The victim impact statements from child abuse trials are harrowing, a testament to the lifelong injuries suffered by people who were sexually abused as children. They are the litany of drug addition, alcohol dependence, gambling problems, depression, crippling anxiety, relationship breakdowns, suicidal thoughts, shame, self-hatred, mistrust of others and long term emotional damage so common in survivors of child sexual abuse. Children who have been abused are also significantly more likely to suffer further abuse, both as children and as adults.
The effects of sexual abuse of children then lead to the cycle of horror where victims become unreliable witnesses to their own abuse.
When the media, as it so persistently does, labels sexual abuse of children as “child sex”, we are weakening the public understanding of the extent and effect of such abuse. This has serious effects.
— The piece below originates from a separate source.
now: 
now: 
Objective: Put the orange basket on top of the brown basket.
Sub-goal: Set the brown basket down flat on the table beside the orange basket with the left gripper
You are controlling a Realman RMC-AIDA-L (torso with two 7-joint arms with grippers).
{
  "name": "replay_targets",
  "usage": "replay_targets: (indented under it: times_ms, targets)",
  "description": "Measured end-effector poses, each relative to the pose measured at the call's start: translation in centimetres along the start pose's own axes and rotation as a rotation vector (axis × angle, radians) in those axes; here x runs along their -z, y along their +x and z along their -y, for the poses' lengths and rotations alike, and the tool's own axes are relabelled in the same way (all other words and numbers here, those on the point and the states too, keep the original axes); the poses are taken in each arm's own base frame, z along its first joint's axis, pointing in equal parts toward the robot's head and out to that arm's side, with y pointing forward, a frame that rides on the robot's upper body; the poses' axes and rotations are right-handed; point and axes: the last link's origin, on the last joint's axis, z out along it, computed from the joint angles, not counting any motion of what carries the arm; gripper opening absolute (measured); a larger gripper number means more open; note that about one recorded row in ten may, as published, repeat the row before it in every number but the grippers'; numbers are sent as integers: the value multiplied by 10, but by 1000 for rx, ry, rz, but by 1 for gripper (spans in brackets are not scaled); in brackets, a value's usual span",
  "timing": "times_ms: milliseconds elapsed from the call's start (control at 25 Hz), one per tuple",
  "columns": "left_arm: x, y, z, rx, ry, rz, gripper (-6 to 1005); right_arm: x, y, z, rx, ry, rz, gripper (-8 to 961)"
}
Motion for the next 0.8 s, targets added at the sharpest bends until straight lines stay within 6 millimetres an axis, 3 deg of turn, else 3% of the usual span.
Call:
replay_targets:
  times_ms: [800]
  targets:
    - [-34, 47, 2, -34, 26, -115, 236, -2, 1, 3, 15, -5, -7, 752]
A study conducted for the Royal Commission into Institutional Responses to Child Sexual Abuse found that juries who have a better understanding of the facts of child sexual abuse are less likely to make mistakes in their assessment of evidence given in court.
Children cannot have sex with adults. Sex requires consent and children, by definition, cannot give consent, so it’s not sex. It’s rape, it’s child abuse, it’s sexual abuse, it’s any number of terms that accurately describe a crime. An act perpetrated on an innocent victim, someone who was unable to defend themselves from the violence done to them, and who suffers for years, possibly decades, from the trauma caused by an adult’s choice to commit that violence.
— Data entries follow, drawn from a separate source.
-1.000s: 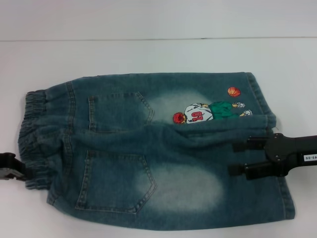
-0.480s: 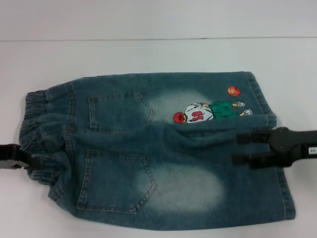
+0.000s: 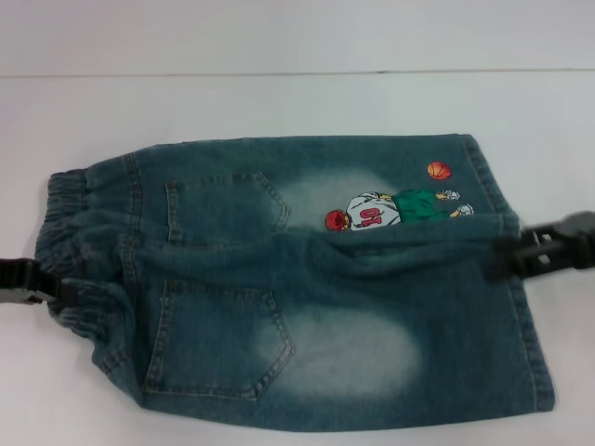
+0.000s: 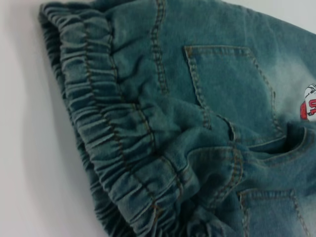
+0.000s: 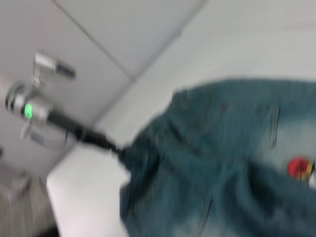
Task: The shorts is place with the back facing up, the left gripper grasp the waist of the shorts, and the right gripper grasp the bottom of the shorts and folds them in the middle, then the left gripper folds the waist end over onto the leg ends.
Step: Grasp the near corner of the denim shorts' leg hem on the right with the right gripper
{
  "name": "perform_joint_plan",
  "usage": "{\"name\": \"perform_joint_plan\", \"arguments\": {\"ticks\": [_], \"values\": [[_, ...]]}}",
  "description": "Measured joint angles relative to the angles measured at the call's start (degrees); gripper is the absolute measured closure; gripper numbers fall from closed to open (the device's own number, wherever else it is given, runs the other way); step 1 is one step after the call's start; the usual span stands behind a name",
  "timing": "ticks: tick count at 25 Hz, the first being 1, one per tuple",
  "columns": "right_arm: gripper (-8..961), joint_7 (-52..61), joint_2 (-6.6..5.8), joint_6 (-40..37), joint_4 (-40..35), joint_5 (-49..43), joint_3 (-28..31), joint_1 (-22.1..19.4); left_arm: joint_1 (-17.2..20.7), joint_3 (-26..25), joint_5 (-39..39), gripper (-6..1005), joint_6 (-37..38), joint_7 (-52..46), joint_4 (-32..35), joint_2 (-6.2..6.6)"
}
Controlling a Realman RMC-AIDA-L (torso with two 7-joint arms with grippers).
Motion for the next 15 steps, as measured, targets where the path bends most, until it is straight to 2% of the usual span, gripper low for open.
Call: {"name": "perform_joint_plan", "arguments": {"ticks": [1,3,10,15], "values": [[8,1.4,0.03,-3.4,-3.4,-3.4,-0.9,0.3,-0.1,0.0,0.0,953,0.0,0.0,0.0,0.03],[8,1.9,0.1,-5.1,-5.4,-7.6,-1.4,0.4,-0.5,-0.3,-0.3,953,0.2,0.0,0.0,0.12],[8,0.3,0.01,-5.3,-5.8,-17.1,-3.1,0.1,-0.8,-0.4,-1.3,953,0.4,0.0,-0.1,0.25],[8,0.1,0.4,-4.6,-5.2,-22.2,-5.6,0.4,-1.1,-0.5,-1.4,953,0.2,0.0,-0.4,0.48]]}}
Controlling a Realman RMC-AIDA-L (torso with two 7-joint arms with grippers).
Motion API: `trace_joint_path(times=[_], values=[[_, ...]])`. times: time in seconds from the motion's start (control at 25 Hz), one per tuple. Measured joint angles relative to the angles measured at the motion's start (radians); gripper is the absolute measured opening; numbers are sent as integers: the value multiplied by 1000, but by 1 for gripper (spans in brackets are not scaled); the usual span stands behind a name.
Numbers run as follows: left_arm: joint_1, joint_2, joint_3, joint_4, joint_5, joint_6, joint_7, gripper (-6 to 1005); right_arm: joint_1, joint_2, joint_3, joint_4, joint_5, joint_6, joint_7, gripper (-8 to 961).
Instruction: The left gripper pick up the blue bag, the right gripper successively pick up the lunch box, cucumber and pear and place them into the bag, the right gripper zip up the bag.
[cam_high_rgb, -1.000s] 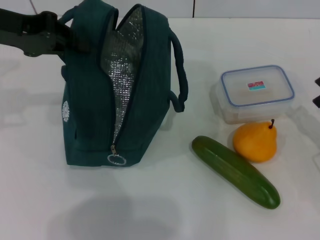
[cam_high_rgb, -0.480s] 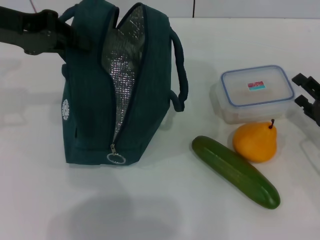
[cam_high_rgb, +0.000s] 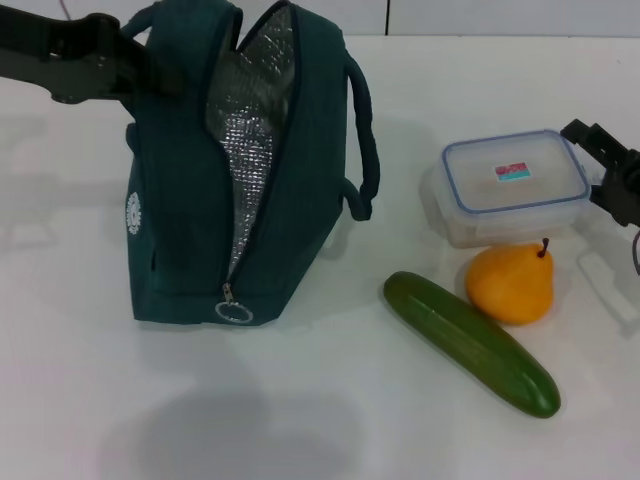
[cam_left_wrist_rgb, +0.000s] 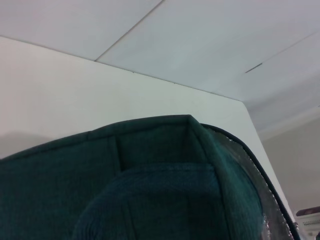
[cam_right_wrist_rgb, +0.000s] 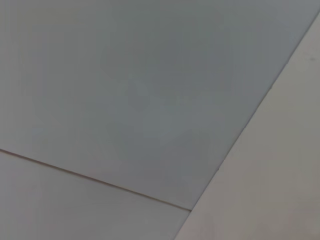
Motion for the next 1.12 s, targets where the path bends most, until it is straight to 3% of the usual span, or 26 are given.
trace_joint_path(times=[0.64,1.0,1.12], values=[[-18,5,0,0,7,-2,2,41,44,0,-34,-15,0,46,3,715],[-19,5,0,0,8,-1,5,42,16,0,-41,-18,9,21,11,707],[-17,5,0,0,8,-1,5,42,12,0,-40,-18,9,13,11,587]])
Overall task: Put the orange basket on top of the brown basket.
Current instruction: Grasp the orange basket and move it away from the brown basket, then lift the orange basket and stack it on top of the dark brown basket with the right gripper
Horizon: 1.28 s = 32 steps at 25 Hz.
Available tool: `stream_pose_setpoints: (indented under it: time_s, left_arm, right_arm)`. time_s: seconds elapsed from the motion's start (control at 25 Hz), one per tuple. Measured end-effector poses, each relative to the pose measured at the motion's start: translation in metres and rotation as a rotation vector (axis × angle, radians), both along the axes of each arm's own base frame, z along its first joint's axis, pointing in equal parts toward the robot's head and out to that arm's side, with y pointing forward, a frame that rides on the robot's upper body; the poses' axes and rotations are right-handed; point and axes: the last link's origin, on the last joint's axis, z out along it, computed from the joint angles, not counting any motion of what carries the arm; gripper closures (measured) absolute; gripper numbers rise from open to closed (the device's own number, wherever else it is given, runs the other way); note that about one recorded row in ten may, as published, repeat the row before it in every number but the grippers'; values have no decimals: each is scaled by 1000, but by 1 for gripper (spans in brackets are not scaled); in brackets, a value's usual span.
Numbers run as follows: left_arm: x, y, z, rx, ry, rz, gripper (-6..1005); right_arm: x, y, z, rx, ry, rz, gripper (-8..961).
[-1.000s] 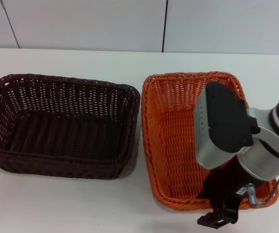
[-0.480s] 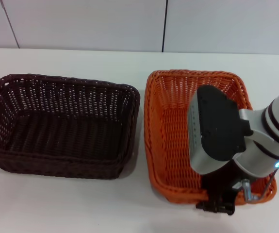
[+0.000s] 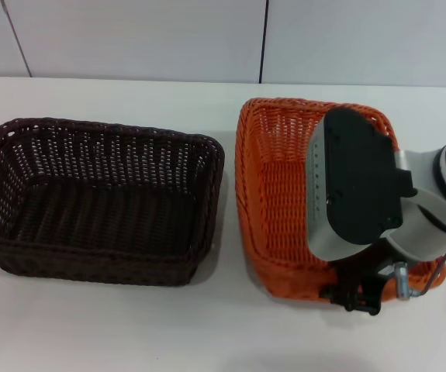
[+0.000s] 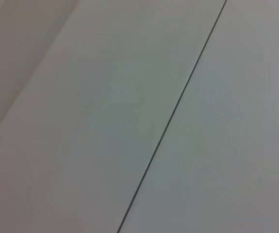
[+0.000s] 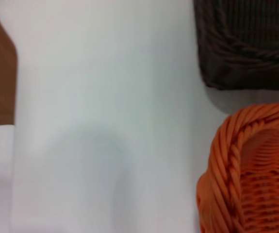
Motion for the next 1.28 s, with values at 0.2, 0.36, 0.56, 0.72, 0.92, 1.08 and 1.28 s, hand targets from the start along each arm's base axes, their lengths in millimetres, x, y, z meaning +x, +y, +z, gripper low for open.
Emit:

That word choice is the key. Sex is a choice made by every person involved. Rape and abuse are a choice made only by the perpetrator. The victim has no choice.
No child has ever chosen to be abused. No child has ever done anything that caused or incited abuse. No child has ever wanted to be abused. No child has ever willingly participated in their abuse. No child has ever been in any way responsible for abuses committed against them by adults.
Despite this, many abused children believe they are willing participants. It is tragically common for abusers to manipulate vulnerable children into thinking the abuse is something that makes them special. Because they are children, they don’t understand that it is abuse and they don’t know what their abuser is doing is wrong. They only know that it was a secret, that they were the special ones for that moment because they were manipulated by their abuser.
That belief can become so central to the abuse that it can stay with the victims well into adulthood.
This is the tragedy of abuse, that so many victims do feel responsible for what was done to them. The shame that belongs only to the abuser is taken on by the abused child and incorporated into their lifelong view of themselves and their worth as a person.
Words matter.
When we name abuse as “sex”, we imply victims had a choice. We tell them the violence someone else chose to do to them when they were a child is the same as sex they can choose to have as an adult.
It isn’t.
Raping children is a horrific concept, we should feel a natural revulsion at the very idea. But we can’t protect vulnerable children or deter predators by diminishing the reality of sexual abuse. And we further damage survivors with the implication that the crimes committed against them are something less than a horrific and violent crime.
There are far, far too many of those victims. You could fill the MCG eight times over with the number of children living in Australia, right now, who have been or will be sexually abused. You could empty out Brisbane and entirely refill it with adults who have suffered sexual violence in their lifetime. All these people see headlines.
Sexual abuse is not sex. Children cannot have sex with adults. Stop calling it what it isn’t and start calling it what it is.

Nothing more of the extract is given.